__Work task__:
Write the listing below out again in full, dropping its pictures.
——————————
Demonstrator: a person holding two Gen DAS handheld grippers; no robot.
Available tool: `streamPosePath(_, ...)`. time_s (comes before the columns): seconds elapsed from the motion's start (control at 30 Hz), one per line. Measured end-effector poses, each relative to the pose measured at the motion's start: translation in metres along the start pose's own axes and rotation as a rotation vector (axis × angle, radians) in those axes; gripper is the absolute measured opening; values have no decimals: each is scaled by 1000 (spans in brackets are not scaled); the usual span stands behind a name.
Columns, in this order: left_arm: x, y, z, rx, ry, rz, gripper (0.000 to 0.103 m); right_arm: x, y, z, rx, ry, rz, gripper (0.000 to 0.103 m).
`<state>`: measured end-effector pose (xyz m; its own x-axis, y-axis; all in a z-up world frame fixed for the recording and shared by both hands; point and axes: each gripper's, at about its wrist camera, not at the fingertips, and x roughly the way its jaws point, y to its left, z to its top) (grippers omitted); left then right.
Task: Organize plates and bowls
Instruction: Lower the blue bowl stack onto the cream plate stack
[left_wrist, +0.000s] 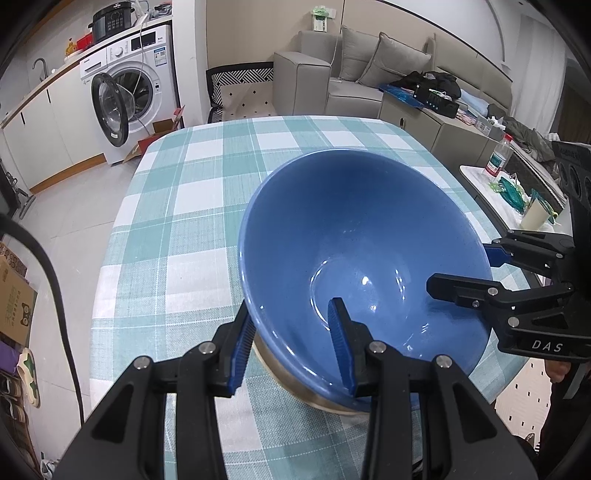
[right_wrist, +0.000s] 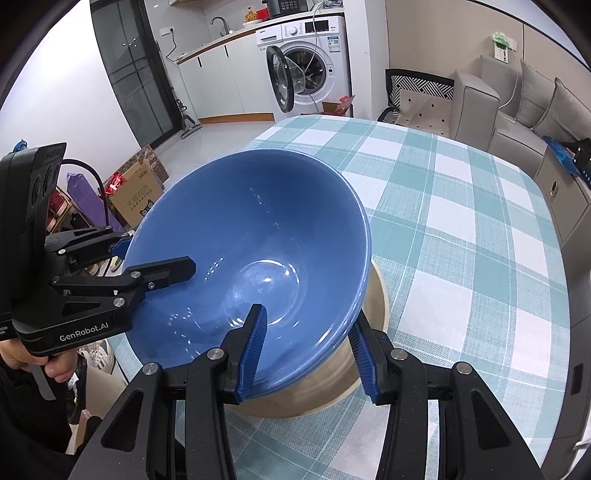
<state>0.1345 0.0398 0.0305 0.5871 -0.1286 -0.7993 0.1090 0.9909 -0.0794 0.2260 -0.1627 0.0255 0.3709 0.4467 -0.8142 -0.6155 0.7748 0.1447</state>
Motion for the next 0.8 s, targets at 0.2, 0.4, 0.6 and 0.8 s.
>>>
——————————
__Answer to this exercise__:
Demonstrator: a person holding two Gen DAS handheld grippers; no robot.
Available tool: `streamPosePath(_, ...)`. time_s (comes before the columns): seconds elapsed from the motion's start (control at 30 Hz), one per line. Measured end-effector poses, each relative to the pose measured at the motion's start: translation in metres along the start pose's own axes and rotation as a rotation vector (axis × angle, radians) in those axes; gripper is the absolute measured opening; values have no decimals: each is scaled by 1000 (spans in brackets are not scaled); the usual span stands behind a name.
Columns, in this order: left_arm: x, y, z, rx, ry, rz, gripper (0.000 to 0.103 m); right_arm: x, y, z, rx, ry, rz, gripper (0.000 to 0.103 m).
`<state>`: measured end-effector pose (xyz m; its own x-axis, y-axis; all in a z-up world frame fixed for the recording and shared by both hands; point and axes: each gripper's, at about its wrist camera, not at the fingertips, and x roughly the way its jaws point, y to its left, z to its top) (grippers omitted); left then right.
Task: Organize plates and bowls
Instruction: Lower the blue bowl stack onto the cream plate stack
[left_wrist, +0.000s] 
[right_wrist, +0.000s] 
<state>0.1345 0.0398 0.0305 0.5871 -0.1286 -0.7993 0.1090 0.9909 -0.0794 0.2260 -0.1627 0.0255 0.3709 0.4467 -0.8142 -0.6155 0.7748 0.1447</state>
Motion for the next 0.8 s, targets at 0.2, 0.4, 0.6 and 0.8 s.
>>>

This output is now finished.